2012年8月1日水曜日

飲み会でなければわからなかったこと

以前、「業務外のコミュニケーションを飲み会だけに頼ってはダメですよ」ということを書きました。
逆に今回は、飲み会でなければわからなかった事もあるという話です。


ある会社の部長さんでしたが、その部下であるAさんの様子がおかしいと、他の部下から相談を受けたそうです。最近、特に午後になると落ち着きを無くして仕事のミスも多い、一種の心の病気ではないかと部下たちは言います。

しかし、その部長さんには思い当たることがあったそうです。それは以前Aさんと飲み会で話していて、その時Aさんから「自分の子供のことでいろいろ困ったことがある」と言う話を聞いたことがあり、何かプライベートな問題が関係あるように感じたのだそうです。
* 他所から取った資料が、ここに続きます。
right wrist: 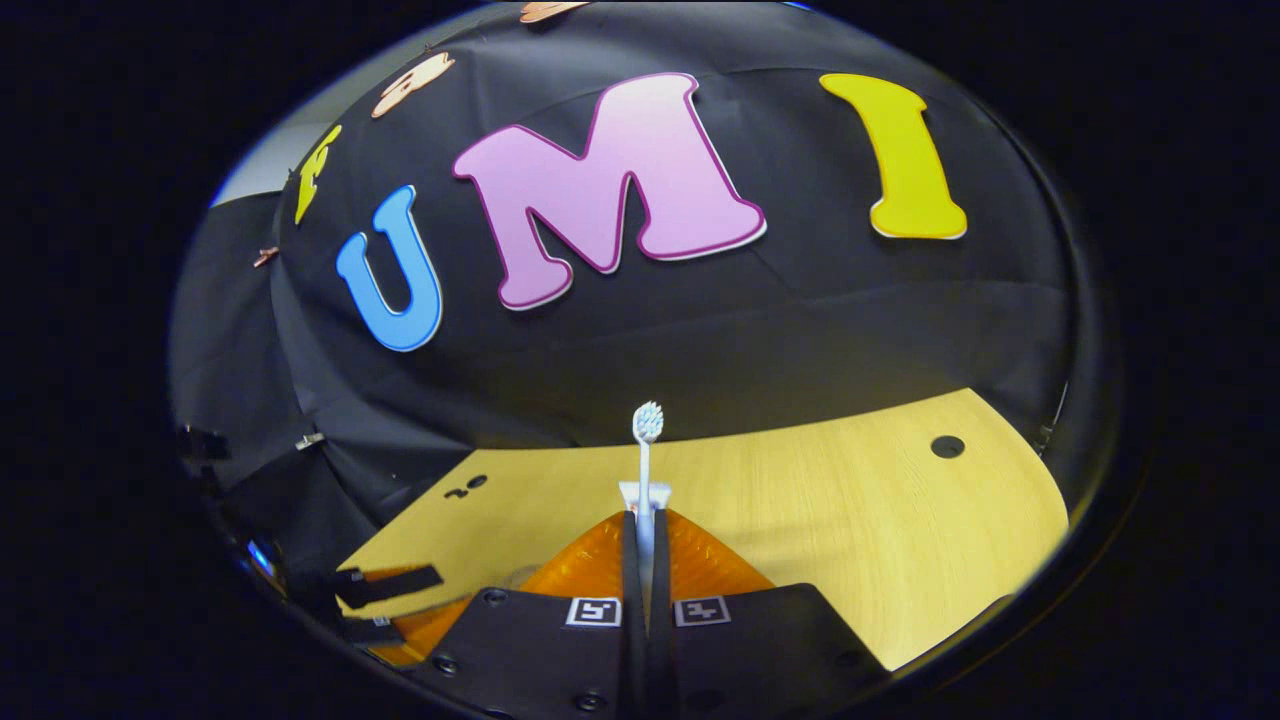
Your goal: Put the toothbrush and toothpaste on the desktop into the cup, then pick up the cup and place it on the coaster on the desktop.
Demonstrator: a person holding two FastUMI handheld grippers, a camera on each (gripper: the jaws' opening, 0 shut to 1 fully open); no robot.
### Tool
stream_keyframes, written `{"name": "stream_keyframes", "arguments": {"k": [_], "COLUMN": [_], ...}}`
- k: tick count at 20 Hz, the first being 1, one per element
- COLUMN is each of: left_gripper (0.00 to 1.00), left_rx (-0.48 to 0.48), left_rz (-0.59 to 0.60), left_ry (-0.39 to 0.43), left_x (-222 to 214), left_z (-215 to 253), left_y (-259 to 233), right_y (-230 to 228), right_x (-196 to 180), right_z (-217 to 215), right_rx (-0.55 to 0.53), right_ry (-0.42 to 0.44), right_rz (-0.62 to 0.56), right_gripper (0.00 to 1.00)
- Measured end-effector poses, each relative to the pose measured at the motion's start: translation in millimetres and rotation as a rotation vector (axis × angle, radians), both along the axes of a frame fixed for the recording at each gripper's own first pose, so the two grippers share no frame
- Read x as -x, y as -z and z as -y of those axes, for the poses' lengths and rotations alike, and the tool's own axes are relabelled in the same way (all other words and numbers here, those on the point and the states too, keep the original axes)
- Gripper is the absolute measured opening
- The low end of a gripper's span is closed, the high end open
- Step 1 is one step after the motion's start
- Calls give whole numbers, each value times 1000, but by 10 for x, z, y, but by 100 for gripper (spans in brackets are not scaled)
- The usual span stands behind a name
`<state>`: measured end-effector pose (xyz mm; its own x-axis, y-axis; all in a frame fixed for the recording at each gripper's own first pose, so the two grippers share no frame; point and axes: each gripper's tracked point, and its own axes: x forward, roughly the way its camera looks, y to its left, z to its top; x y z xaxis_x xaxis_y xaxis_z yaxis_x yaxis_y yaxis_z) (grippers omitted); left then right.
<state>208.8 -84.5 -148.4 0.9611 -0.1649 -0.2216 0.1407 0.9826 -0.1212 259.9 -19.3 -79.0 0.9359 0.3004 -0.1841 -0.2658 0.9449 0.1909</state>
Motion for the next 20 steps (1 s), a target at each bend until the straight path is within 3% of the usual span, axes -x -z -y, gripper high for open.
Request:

改めてAさんに話を聞くと、初めは口が重く、あまり話してもらえなかったそうですが、以前の飲み会の話題を糸口にして聞くと、実はAさんのお子さんに家庭内暴力という問題があり、最近エスカレートしてきて非常に悩んでいたということでした。
お子さんが帰宅する頃になると、家に一人でいる奥さんが暴力を振るわれて怪我をしないか、何か壊されているのではないか、大変なことになってしまわないか、心配で仕事が手につかなくなってしまうのだということでした。

この部長さんは、Aさんの家庭の問題が落ち着くまでの間、早めに退社する短時間勤務を勧め、お子さんの帰宅時間にAさんが家にいられるようにする措置をとったそうです。もちらんそれ以外もいろいろな面でフォローし、その後しばらくの期間を経て、Aさん宅の家庭内暴力も落ち着き、Aさんは通常の勤務に戻ることが出来たそうです。

これは極端な例かもしれませんが、プライベートな問題が仕事にも影響を及ぼし、その原因を知るには、仕事上の普通のコミュニケーションだけでは発見しづらいこともあるのだということです。
この話を、事前に何の心当たりもないまま、会議室で面談して本人から聞き出そうとしても、なかなかうまくいかなかったのではないでしょうか。たぶんAさんに通院を勧めるくらいで終わってしまったのではないでしょうか。

業務外のコミュニケーションとして一番手っ取り早く、多くの人を対象に出来るのは、実は飲み会であるのかもしれません。
少なくとも、「いろいろな場を使い分ける」ということが、コミュニケーションにおいて大事なことだけは確かです。